Name	Name	Last commit message	Last commit date
parent directory ..
profiles	profiles
skyhook_dir	skyhook_dir
CHANGELOG.md	CHANGELOG.md
Dockerfile	Dockerfile
README.md	README.md
config.json	config.json
preprocess.sh	preprocess.sh

NVIDIA Tuned Package

A NodeWright package that extends the base tuned package with NVIDIA-specific performance profiles for GPU and DGX systems.

Overview

This package inherits from the base tuned package and adds pre-configured tuned profiles optimized for NVIDIA hardware. The profiles are organized by:

Common base profiles: Foundational settings deployed to /usr/lib/tuned/
OS-specific workload profiles: Profiles that may vary by OS version
Service profiles: Service-specific settings (eks, GCP, etc.)

The configmap uses an intent-based model where you specify what you want (intent + accelerator) rather than a specific profile name. The profile name nvidia-{accelerator}-{intent} is constructed automatically. When accelerator=generic, the self-contained nvidia-generic profile is used instead, providing safe baseline tuning for any NVIDIA GPU without requiring accelerator-specific or intent-specific configuration.

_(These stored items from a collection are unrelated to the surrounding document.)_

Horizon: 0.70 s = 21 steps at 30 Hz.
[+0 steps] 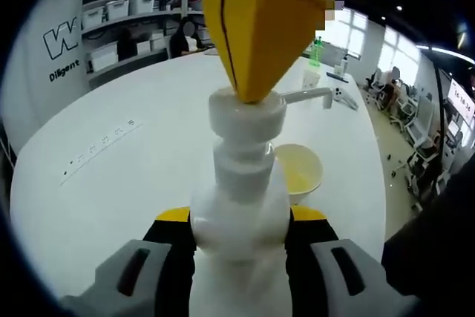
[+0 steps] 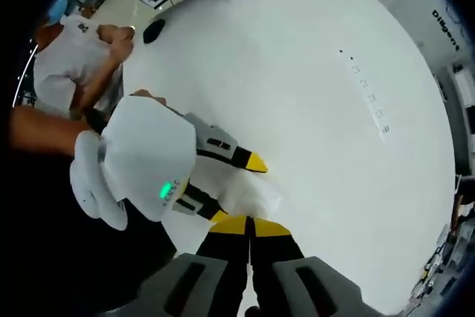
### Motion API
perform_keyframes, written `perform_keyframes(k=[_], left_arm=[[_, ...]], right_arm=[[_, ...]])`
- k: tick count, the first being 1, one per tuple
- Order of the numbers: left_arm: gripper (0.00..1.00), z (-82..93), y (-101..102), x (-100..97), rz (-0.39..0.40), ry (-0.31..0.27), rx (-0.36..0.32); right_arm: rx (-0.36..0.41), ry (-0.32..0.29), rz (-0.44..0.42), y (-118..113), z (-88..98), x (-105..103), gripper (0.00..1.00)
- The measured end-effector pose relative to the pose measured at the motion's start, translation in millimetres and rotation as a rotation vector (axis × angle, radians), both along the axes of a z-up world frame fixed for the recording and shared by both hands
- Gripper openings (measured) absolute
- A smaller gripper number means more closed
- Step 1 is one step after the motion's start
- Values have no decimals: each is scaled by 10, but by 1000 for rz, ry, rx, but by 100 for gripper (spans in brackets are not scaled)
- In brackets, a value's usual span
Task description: Hold the bottle steady, press the pump all the way down and release, and repeat the specified number of times to dispense into the cup
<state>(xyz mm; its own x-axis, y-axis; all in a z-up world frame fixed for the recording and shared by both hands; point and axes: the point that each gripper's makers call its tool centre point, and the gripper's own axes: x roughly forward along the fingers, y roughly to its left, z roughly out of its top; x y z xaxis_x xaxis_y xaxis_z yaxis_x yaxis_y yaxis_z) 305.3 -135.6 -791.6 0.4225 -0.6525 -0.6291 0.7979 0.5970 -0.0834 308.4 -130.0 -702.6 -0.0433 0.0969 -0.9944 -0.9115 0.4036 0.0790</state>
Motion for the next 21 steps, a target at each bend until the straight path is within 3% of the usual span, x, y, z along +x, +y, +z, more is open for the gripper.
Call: perform_keyframes(k=[1,2,5,8,12,17,19,21], left_arm=[[45,8,2,-2,4,-3,-8],[45,12,4,0,7,-12,-20],[45,12,4,3,20,-15,-22],[45,12,6,2,37,-27,-28],[45,14,15,9,54,-39,-31],[45,16,82,12,88,-52,-30],[45,13,101,15,94,-51,-31],[45,15,135,14,106,-50,-27]], right_arm=[[19,3,-24,9,4,4,0],[89,17,-91,74,48,-23,0],[173,23,-114,86,92,-8,0],[203,9,-122,57,123,-13,0],[285,-69,-76,50,134,-1,0],[463,-180,-141,84,320,98,0],[484,-225,-142,55,354,129,0],[553,-238,-175,72,397,114,1]])
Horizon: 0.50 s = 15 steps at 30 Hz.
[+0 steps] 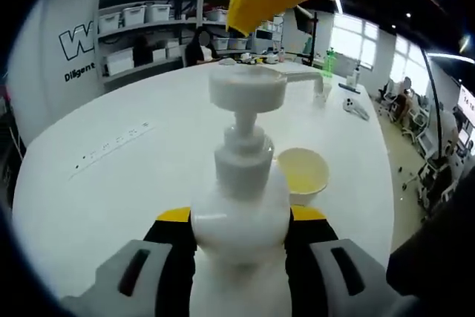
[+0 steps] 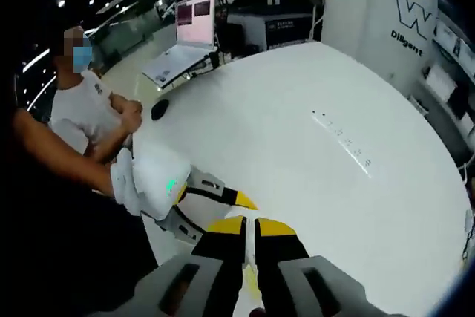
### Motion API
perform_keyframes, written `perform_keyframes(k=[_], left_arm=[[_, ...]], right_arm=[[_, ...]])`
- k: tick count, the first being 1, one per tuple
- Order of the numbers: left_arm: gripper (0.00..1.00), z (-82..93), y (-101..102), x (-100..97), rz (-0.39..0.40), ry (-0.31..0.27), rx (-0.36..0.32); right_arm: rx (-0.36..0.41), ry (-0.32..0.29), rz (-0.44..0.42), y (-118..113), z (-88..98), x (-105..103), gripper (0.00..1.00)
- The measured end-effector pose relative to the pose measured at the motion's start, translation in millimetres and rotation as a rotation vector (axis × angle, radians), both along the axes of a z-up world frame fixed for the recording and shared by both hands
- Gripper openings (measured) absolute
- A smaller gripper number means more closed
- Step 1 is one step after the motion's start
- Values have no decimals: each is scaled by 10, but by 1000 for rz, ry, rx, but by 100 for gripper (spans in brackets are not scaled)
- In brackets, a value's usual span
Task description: Hold the bottle steady, press the pump all the way down and release, and repeat the specified number of times to dispense into the cup
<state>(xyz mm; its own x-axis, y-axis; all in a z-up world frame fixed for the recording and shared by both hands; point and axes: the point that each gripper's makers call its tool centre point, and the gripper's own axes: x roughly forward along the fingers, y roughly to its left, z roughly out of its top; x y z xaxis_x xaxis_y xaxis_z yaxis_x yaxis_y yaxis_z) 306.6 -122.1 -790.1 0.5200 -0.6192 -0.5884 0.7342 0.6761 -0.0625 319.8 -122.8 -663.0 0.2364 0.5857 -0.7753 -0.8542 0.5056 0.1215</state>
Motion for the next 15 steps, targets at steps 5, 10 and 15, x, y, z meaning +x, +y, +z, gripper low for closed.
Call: perform_keyframes(k=[5,10,15], left_arm=[[44,3,124,-4,37,-2,5],[44,-4,322,3,96,-5,5],[44,-2,508,-3,157,-5,9]], right_arm=[[200,-61,-74,8,81,-18,25],[270,-103,-115,-120,7,-170,45],[320,-107,-178,-239,-106,-280,60]])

Supported Operating Systems

This package requires tuned >= 2.19. The following operating systems are supported:

OS	Version	Status	Notes
Ubuntu	22.04 (Jammy)	✅ Tested	Uses a min of OS-specific and common profiles
Ubuntu	24.04 (Noble)	✅ Tested	Uses common profiles
Debian	11 (Bullseye)	❌	Default tuned version is too old (2.15)
Debian	12 (Bookworm)	⚠️ verified tuned package version but not fully tested	Uses common profiles
RHEL	9	⚠️ verified tuned package version but not fully tested	Uses common profiles
Other	Any	⚠️ Fallback	Falls back to `os/common/` profiles (untested, requires tuned >= 2.19)

Notes

Tested OS versions: These have been validated with the package and use OS-specific profile configurations
Fallback behavior: For untested OS versions, the package will automatically fall back to the os/common/ profiles. This fallback is untested and requires the system to have tuned >= 2.19 installed
Tuned version requirement: All systems must have tuned version 2.19 or later. Check your system's tuned version with tuned --version
OS detection: The package automatically detects the OS from /etc/os-release and selects the appropriate profiles

Directory Structure

profiles/
├── common/                  # Base profiles → /usr/lib/tuned/
│   ├── nvidia-base/
│   └── nvidia-acs-disable/
├── os/
│   ├── common/              # Default workload profiles (fallback for untested OS)
│   │   ├── nvidia-generic/             # Self-contained baseline (accelerator=generic)
│   │   ├── nvidia-h100-performance/
│   │   ├── nvidia-h100-inference/
│   │   ├── nvidia-h100-multiNodeTraining/
│   │   ├── nvidia-gb200-performance/
│   │   ├── nvidia-gb200-inference/
│   │   └── nvidia-gb200-multiNodeTraining/
│   ├── ubuntu/
│   │   ├── 22.04/          # Mix of symlinks and OS-specific overrides
│   │   └── 24.04/          # Symlinks to os/common/ (override when needed)
│   ├── debian/
│   │   ├── 11/             # Mix of symlinks and OS-specific overrides
│   │   └── 12/             # Symlinks to os/common/ (override when needed)
│   └── rhel/
│       └── 9/              # Symlinks to os/common/ (override when needed)
└── service/
    ├── common/                  # Shared helpers copied into every service's final profile dir
    │   ├── mac-address-policy.sh
    │   └── bootloader.sh
    ├── eks/
    │   ├── tuned.conf.template  # Service template (include= added dynamically)
    │   ├── script.sh            # Sources common/mac-address-policy.sh, invokes common/bootloader.sh
    │   ├── nvidia-h100-inference.conf   # AWS-compatible inference override
    │   └── nvidia-gb200-inference.conf
    └── aks/
        ├── tuned.conf.template
        ├── script.sh            # Sources common/mac-address-policy.sh, invokes common/bootloader.sh
        └── nvidia-h100-inference.conf   # AKS-compatible inference override (drops kernel-6.8 EEVDF sysctls)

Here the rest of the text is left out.